13. Il résulte de tout ce qui précède que, sans qu'il soit besoin de statuer sur la fin de non-recevoir opposée à la demande de première instance par la commune d'Antibes, M. N... et les autres requérants ne sont pas fondés à soutenir que c'est à tort, que par le jugement attaqué, le tribunal administratif de Nice a rejeté leur demande.
14. Les dispositions de l'article L. 761-1 du code de justice administrative font obstacle à ce que soit mise à la charge de la commune d'Antibes, qui n'est pas dans la présente instance la partie perdante, la somme demandée par M. N... et les autres requérants au titre des frais exposés par eux et non compris dans les dépens.
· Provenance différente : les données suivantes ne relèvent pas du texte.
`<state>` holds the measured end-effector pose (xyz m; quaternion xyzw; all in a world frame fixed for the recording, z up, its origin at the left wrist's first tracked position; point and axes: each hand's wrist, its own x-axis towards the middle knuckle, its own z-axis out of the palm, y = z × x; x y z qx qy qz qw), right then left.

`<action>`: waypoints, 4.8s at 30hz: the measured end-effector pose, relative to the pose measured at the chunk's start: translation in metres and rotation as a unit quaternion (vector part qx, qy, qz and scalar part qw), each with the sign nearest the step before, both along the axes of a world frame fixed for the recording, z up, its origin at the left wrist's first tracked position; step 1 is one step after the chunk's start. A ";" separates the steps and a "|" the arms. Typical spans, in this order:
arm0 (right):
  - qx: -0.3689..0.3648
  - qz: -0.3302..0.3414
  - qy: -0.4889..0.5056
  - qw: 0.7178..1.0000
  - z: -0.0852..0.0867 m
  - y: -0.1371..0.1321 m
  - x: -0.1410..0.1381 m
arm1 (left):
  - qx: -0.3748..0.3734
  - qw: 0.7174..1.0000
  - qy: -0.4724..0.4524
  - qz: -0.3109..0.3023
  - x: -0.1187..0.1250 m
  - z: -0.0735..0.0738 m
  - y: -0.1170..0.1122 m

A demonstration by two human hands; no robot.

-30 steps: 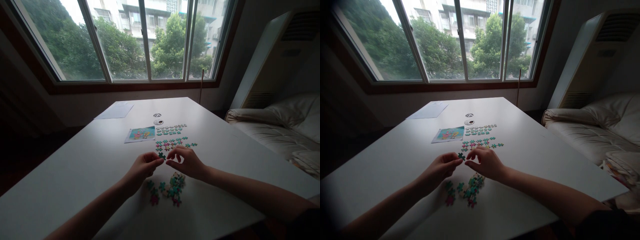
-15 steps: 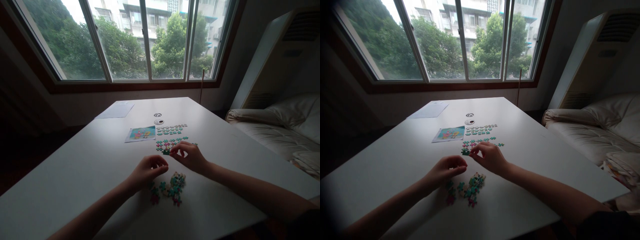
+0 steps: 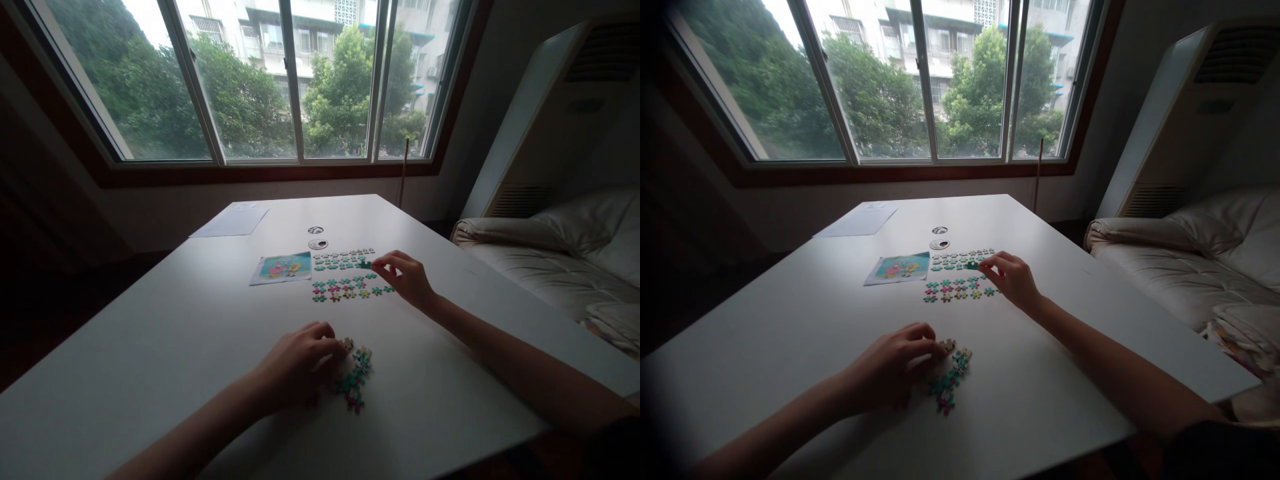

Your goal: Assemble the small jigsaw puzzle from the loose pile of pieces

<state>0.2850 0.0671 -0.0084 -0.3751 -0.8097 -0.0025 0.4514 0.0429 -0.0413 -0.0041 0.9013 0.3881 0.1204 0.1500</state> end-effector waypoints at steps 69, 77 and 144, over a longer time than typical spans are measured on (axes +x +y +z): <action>0.034 0.106 -0.117 0.987 0.001 -0.059 -0.055 | -0.354 0.785 -0.453 0.230 -0.009 0.008 0.021; 0.071 0.114 -0.125 0.983 0.002 -0.059 -0.054 | -0.301 0.829 -0.418 0.216 -0.007 0.010 0.021; -0.244 -0.088 -0.127 0.957 -0.002 0.097 0.000 | -0.099 0.948 -0.242 0.180 -0.040 -0.005 0.035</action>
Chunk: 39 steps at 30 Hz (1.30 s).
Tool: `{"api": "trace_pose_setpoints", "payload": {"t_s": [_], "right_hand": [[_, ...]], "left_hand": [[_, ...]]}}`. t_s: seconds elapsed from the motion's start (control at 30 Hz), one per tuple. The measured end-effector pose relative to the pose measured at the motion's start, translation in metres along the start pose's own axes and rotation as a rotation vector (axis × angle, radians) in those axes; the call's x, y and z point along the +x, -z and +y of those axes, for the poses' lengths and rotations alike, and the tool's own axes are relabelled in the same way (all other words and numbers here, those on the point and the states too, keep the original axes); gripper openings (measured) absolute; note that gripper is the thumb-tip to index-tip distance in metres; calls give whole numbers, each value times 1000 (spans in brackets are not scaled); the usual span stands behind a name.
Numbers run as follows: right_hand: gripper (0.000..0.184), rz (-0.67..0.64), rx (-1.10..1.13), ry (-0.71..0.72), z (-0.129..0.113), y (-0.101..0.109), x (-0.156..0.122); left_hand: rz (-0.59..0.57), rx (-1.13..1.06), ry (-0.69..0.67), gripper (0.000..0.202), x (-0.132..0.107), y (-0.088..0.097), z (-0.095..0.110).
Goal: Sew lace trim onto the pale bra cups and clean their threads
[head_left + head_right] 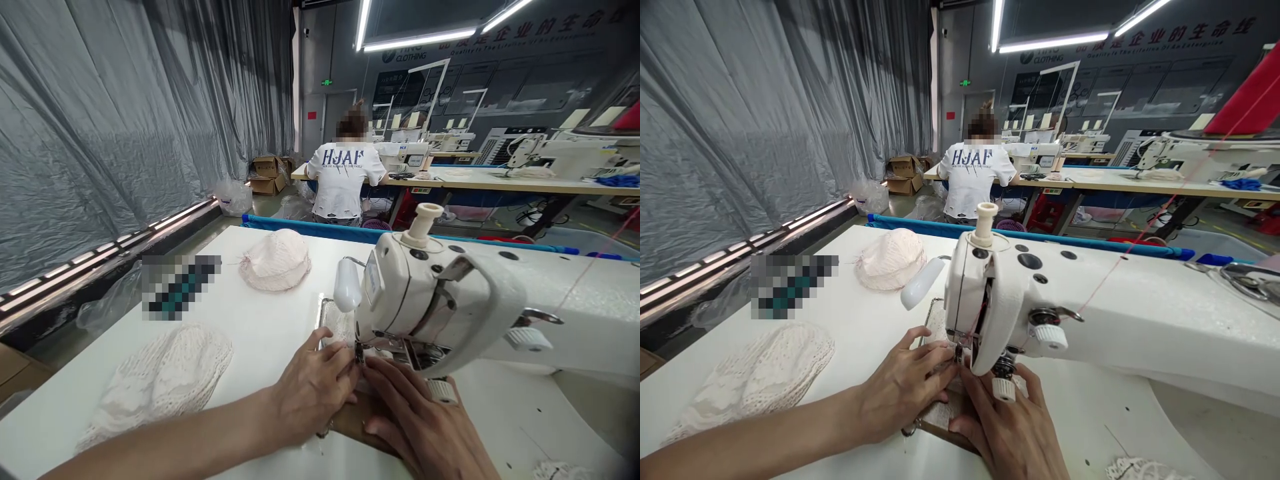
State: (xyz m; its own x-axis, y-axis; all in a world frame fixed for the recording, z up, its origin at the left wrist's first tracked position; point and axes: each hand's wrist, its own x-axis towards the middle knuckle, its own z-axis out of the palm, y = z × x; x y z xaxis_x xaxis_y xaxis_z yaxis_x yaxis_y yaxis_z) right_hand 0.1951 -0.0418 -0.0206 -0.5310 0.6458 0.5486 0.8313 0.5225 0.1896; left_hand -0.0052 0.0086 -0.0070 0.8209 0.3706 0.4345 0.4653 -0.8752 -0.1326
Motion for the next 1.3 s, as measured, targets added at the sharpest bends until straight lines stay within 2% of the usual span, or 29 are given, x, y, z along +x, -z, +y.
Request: {"api": "trace_pose_setpoints", "payload": {"t_s": [0.13, 0.33, 0.7, 0.9, 1.03, 1.13, 1.3], "right_hand": [[47, -26, -36, 67, 1, 4, -1], [44, 21, -18, 117, 0, 5, -8], [30, -49, 105, 58, 2, 2, -15], [27, -17, 222, -75, -4, 0, -14], [27, -35, 138, -44, 3, -1, -15], [29, -23, 52, -4, 9, -2, -17], [29, -45, -4, -35, 10, -7, -21]], "left_hand": [[13, 1, -10, 18, 0, 1, 0], [68, 24, -19, 7, 0, 4, 5], [115, 79, -24, 16, -2, 3, 11], [106, 92, -30, 14, -2, 3, 10], [123, 98, -12, 11, -1, 2, 7], [81, 111, 9, 7, 1, 4, 5], [51, 113, 21, 10, 8, 3, -6]]}}
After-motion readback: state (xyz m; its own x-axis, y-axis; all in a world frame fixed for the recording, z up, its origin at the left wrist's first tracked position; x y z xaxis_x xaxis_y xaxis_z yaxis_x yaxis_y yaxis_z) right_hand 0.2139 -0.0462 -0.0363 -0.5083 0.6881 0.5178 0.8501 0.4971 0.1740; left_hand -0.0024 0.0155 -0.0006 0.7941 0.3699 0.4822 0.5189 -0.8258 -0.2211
Il y a lieu, dans les circonstances de l'espèce, de mettre à la charge de M. N... et des autres requérants une somme de 2 000 euros au titre des frais de même nature exposés par la commune d'Antibes.
D É C I D E :
Article 1er : La requête de M. N... et des autres requérants est rejetée.
Article 2 : M. N... et les autres requérants pris ensemble verseront à la commune d'Antibes une somme de 2 000 euros au titre de l'article L. 761-1 du code de justice administrative.
Article 3 : Le présent arrêt sera notifié à M. B... N..., Mme C... L..., M. J... M..., M. et Mme E..., M. et Mme D... P..., M. et Mme G..., M. A... O..., M. K... F... et à la commune d'Antibes.
Copie sera adressée à la SAS Free Mobile.
Délibéré après l'audience du 20 juin 2024, où siégeaient :
- M. Portail, président,
- M. d'Izarn de Villefort, président assesseur,
- M. Angéniol, premier conseiller.
Rendu public par mise à disposition au greffe le 4 juillet 2024.